• _Your instructions_: Identify all lines below that hold "flat" and collect them.

• _Exercise data_:
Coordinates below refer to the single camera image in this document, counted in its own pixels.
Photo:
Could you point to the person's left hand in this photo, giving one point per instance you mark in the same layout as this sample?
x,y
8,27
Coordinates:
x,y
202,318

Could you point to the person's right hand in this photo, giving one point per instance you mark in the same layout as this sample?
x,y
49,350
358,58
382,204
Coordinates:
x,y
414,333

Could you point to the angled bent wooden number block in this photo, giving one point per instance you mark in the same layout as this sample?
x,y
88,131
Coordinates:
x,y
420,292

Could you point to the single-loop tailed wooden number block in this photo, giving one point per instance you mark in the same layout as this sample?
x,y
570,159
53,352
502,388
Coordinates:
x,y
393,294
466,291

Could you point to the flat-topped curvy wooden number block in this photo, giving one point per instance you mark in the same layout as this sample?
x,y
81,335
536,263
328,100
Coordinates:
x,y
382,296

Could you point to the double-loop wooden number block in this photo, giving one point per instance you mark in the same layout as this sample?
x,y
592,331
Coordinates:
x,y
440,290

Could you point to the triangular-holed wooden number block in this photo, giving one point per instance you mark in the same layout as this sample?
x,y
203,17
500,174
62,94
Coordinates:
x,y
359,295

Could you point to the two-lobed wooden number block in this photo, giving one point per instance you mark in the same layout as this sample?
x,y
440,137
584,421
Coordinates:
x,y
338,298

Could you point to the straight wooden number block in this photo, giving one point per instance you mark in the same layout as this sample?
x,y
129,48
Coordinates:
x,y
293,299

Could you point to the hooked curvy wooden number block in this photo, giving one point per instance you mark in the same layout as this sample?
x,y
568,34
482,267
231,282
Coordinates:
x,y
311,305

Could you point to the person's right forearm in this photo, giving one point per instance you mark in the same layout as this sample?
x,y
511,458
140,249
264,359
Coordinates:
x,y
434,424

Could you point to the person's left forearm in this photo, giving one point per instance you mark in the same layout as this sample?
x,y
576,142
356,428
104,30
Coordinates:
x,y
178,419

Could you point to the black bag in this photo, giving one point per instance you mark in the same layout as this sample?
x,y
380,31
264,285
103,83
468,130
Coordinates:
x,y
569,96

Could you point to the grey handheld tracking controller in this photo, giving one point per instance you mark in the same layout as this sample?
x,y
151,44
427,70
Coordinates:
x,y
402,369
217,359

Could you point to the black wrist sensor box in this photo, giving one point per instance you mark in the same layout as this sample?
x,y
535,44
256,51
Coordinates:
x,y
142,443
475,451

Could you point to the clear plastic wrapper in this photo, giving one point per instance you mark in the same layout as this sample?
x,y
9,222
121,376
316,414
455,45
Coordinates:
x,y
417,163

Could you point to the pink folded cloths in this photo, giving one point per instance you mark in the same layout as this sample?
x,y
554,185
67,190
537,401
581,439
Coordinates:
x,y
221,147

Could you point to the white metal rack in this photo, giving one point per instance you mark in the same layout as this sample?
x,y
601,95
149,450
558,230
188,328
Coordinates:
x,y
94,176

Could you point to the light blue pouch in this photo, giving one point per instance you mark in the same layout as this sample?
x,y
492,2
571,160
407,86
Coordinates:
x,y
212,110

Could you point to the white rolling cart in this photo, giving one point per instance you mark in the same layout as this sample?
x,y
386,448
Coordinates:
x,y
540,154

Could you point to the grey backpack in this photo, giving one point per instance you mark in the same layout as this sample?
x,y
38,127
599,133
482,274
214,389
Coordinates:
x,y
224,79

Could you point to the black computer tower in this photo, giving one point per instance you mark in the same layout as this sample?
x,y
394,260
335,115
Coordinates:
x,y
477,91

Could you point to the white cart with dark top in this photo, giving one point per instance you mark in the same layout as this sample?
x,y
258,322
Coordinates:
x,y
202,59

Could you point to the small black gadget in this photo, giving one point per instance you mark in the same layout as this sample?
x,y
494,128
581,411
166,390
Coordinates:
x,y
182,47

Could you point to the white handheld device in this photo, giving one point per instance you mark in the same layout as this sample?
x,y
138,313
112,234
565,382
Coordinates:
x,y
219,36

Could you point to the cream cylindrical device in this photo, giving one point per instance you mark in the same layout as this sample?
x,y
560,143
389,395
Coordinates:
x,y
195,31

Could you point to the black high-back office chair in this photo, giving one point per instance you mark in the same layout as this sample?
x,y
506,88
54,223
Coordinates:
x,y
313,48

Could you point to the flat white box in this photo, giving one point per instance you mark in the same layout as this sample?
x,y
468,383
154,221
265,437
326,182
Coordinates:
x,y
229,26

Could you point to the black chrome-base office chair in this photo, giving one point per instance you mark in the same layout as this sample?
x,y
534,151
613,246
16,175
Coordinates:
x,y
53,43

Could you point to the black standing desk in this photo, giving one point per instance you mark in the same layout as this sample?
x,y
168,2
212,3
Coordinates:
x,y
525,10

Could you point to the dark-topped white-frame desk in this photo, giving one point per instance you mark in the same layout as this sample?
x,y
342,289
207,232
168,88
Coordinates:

• _Exercise output_:
Could you point to the flat-topped curvy wooden number block in this photo, giving one point per instance you mark in the same layout as this sample?
Could you point to the flat white box in this photo, giving one point per instance you mark in the same layout as this sample?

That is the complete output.